DESCRIPTION OF THE TASK
With the images removed, write out every line below exactly.

SOURCE DATA
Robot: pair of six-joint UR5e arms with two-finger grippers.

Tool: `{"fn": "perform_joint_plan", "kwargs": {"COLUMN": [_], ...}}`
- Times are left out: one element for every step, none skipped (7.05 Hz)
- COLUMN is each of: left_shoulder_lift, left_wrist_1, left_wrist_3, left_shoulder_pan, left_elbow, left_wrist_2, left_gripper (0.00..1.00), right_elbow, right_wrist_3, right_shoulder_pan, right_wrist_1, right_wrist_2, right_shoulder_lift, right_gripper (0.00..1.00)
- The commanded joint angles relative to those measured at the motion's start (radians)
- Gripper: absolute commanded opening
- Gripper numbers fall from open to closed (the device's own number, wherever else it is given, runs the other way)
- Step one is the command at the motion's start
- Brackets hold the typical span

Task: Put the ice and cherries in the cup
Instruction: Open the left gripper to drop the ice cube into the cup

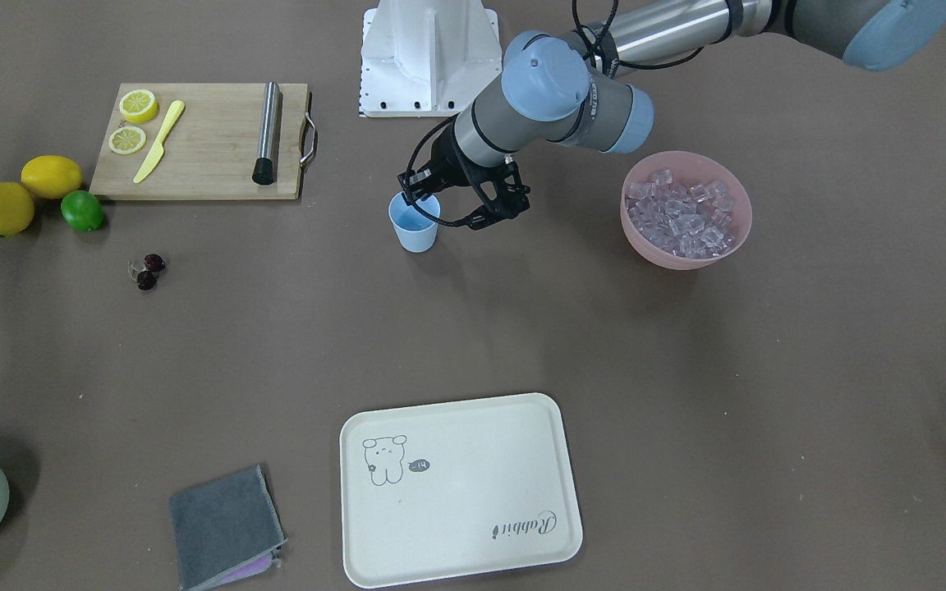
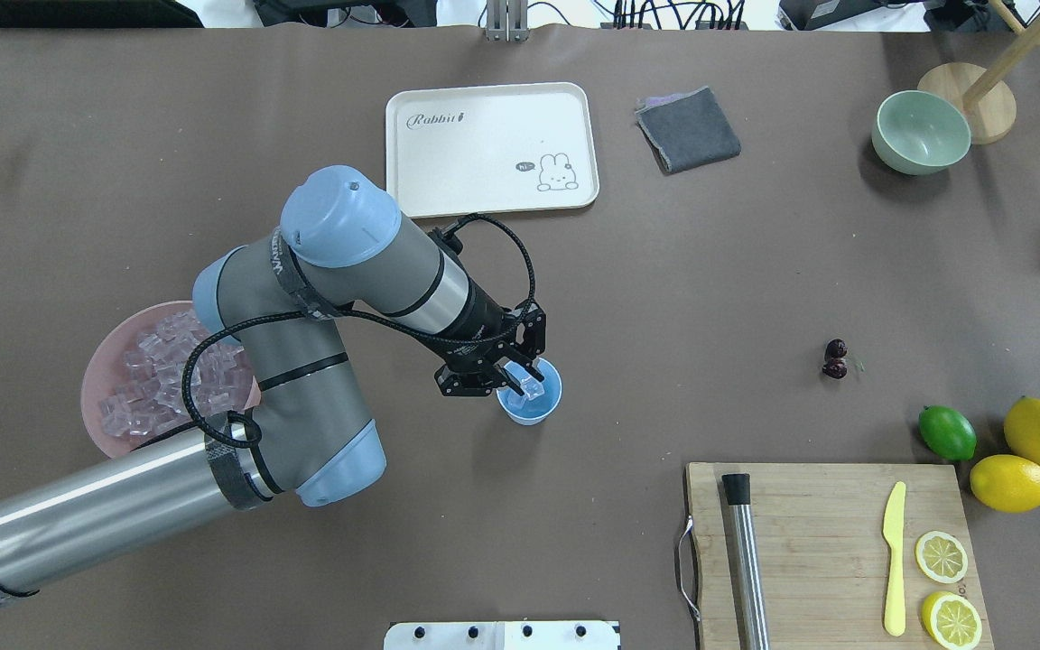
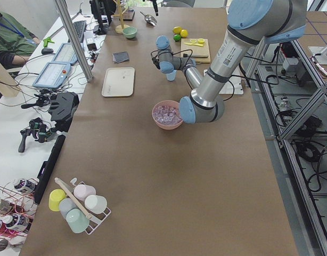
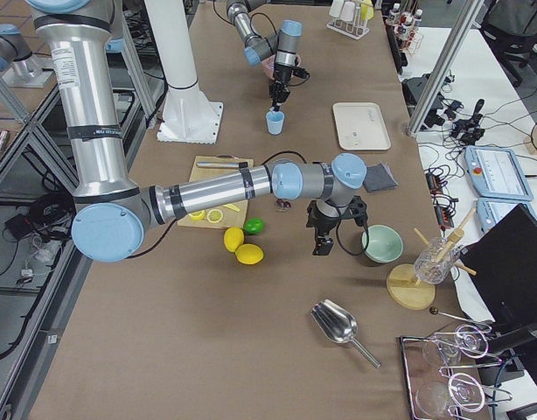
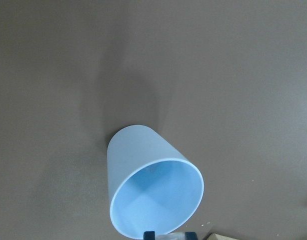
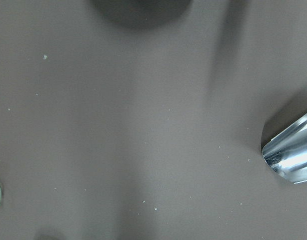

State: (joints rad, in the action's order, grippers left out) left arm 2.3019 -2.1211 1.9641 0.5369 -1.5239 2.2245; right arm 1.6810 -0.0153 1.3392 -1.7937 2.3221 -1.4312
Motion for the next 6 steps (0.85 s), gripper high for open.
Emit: {"fn": "perform_joint_plan", "kwargs": {"left_shoulder_lift": [-0.002,-0.004,-0.004,-0.004,-0.004,-0.005], "left_wrist_1": [-0.006,-0.020,-0.034,-0.034,-0.034,-0.030], "left_wrist_3": [-0.010,-0.020,-0.039,-0.050,-0.050,-0.054], "left_shoulder_pan": [0.001,0.001,0.001,0.001,0.005,0.026], "left_elbow": [0.005,0.005,0.020,0.024,0.024,0.022], "left_wrist_2": [-0.002,-0.002,-0.003,-0.003,-0.008,-0.008], "left_gripper": [0.27,0.52,0.89,0.97,0.98,0.98], "right_elbow": [0.000,0.000,0.000,0.002,0.011,0.046], "right_wrist_3": [0.000,0.000,0.000,0.000,-0.003,-0.003], "right_shoulder_pan": [0.000,0.000,0.000,0.000,0.000,-0.017], "right_wrist_1": [0.001,-0.001,0.001,0.001,0.002,0.035], "right_wrist_2": [0.000,0.000,-0.001,-0.001,-0.003,-0.009], "right_shoulder_lift": [0.000,0.000,0.000,0.002,0.003,0.003], "right_gripper": [1.00,1.00,1.00,1.00,1.00,1.00]}}
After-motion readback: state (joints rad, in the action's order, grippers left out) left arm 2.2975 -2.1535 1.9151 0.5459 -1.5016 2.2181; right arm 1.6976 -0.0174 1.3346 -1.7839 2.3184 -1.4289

SOLUTION FOR THIS TASK
Robot: pair of six-joint UR5e arms with two-finger grippers.

Tool: `{"fn": "perform_joint_plan", "kwargs": {"COLUMN": [_], ...}}`
- Times are left out: one element for every step, none skipped (7.05 Hz)
- COLUMN is each of: left_shoulder_lift, left_wrist_1, left_wrist_3, left_shoulder_pan, left_elbow, left_wrist_2, left_gripper (0.00..1.00), right_elbow, right_wrist_3, right_shoulder_pan, right_wrist_1, right_wrist_2, right_shoulder_lift, right_gripper (0.00..1.00)
- The commanded joint angles relative to those measured at the motion's start (radians)
- Gripper: absolute commanded opening
- Gripper numbers fall from open to closed (the device's own number, wherever else it is given, runs the other way)
- Step one is the command at the motion's start
- Brackets hold the typical span

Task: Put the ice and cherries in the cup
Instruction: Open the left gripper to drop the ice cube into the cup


State: (joints rad, in the action's order, grippers left out) left arm 2.3019 -2.1211 1.9641 0.5369 -1.5239 2.2245; right arm 1.6810 -0.0153 1.3392 -1.7937 2.3221 -1.4312
Motion for the next 6 steps (0.85 s), gripper high for open.
Emit: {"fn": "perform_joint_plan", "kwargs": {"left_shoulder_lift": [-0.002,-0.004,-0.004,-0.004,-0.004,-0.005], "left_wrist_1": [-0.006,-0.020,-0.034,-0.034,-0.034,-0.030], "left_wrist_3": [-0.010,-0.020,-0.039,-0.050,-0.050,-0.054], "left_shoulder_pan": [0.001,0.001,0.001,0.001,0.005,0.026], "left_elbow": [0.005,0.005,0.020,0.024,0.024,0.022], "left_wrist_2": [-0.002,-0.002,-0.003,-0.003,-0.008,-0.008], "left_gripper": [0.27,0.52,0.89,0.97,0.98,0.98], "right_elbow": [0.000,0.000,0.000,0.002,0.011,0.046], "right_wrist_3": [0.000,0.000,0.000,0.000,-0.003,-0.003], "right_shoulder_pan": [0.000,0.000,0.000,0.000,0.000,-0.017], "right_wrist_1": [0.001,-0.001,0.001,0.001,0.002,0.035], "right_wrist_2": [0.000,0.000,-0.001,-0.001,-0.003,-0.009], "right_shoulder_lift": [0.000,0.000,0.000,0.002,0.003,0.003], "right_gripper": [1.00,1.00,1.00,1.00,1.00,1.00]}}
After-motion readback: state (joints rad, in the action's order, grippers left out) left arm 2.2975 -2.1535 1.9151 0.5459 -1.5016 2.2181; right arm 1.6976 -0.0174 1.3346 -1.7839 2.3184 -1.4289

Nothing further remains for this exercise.